License Defense / Criminal Convictions
Pharmacists, Nurses, Dentists, Veterinarians and other health care professionals often have immediate and direct access to narcotics. Moreover, most health care professionals (especially Nurses, Dentists and Therapists), are frontline providers who have significant contact with sick, elderly and often emotionally and physically compromised patients. This contact often extends into a patient’s home and quite frequently involves their family and other personal relationships of interest to the patient. Access to financial and other personal information may be available and therefore an applicant or licensee’s criminal history and behavior is considered highly relevant to licensing Board in determining an individual’s present character and fitness.

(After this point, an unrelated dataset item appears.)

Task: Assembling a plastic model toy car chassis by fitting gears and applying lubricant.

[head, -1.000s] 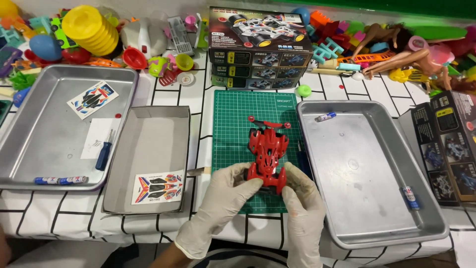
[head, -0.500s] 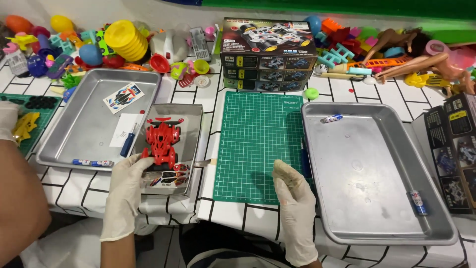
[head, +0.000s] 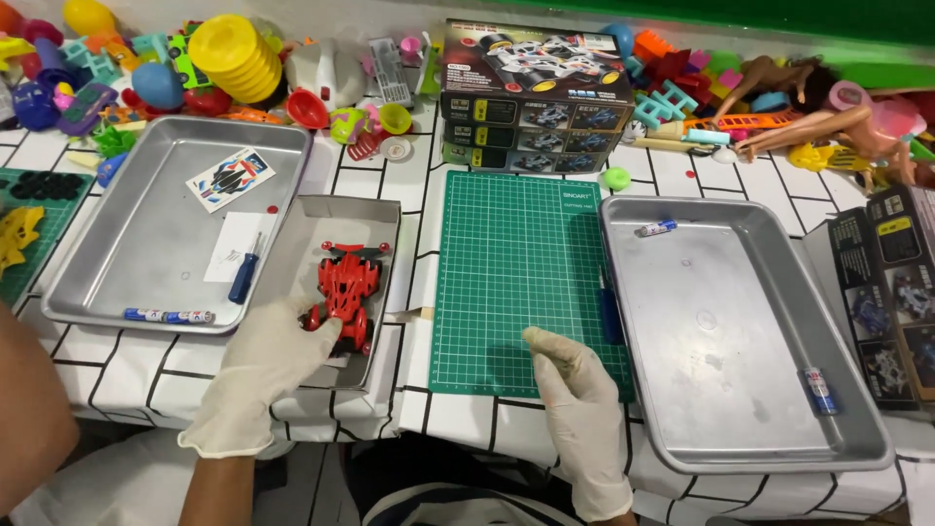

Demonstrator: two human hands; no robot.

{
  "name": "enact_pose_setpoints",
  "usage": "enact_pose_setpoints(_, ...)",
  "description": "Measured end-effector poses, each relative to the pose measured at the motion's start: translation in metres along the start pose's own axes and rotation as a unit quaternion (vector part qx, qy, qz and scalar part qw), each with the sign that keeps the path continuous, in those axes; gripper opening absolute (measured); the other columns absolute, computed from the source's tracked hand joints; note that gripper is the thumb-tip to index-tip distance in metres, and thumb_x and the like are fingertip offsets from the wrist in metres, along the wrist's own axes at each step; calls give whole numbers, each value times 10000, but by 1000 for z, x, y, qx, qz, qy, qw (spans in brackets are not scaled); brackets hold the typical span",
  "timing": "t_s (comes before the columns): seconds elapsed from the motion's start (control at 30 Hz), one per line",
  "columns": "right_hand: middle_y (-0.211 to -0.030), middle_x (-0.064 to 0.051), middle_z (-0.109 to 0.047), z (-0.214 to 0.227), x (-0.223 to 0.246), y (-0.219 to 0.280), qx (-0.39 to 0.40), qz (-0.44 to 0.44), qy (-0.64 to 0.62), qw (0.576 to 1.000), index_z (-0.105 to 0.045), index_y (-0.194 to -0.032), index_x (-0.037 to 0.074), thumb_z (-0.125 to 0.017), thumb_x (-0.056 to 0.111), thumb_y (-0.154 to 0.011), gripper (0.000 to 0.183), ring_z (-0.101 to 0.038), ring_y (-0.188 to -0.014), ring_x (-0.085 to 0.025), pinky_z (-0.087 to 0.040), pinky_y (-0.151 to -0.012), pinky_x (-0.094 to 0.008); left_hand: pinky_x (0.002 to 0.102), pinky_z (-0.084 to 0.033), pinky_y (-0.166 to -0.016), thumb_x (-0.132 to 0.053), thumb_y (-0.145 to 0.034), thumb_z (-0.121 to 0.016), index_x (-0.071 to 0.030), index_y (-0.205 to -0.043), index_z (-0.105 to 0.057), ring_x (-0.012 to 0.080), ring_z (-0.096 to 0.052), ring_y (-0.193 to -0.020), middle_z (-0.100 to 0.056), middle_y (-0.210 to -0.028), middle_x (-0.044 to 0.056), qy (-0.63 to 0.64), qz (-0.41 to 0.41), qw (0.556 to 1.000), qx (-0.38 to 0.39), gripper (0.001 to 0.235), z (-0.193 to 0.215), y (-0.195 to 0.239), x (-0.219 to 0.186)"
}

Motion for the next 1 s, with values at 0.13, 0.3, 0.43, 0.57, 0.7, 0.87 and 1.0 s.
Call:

Chapter 53 of the Texas Occupations Code and the Individual State Board Rules and Regulations are the gu  iding statutory authority which frames a Board’s actions, investigations and determinations regarding applicants and licensees with criminal convictions. These matters are often loaded with highly complicated legal issues that may not be fact specific. Therefore, because the consequences are high it is best for a health care license applicant or licensee to obtain legal representation to help guide and represent them through the process of explaining a criminal conviction. Often times a simple legal showing of rehabilitation can bypass what would otherwise be a long and drawn out legal battle. Furthermore, rehabilitation is best shown by an advocate and not by the applicant or licensee since it is their character that is the issue in question.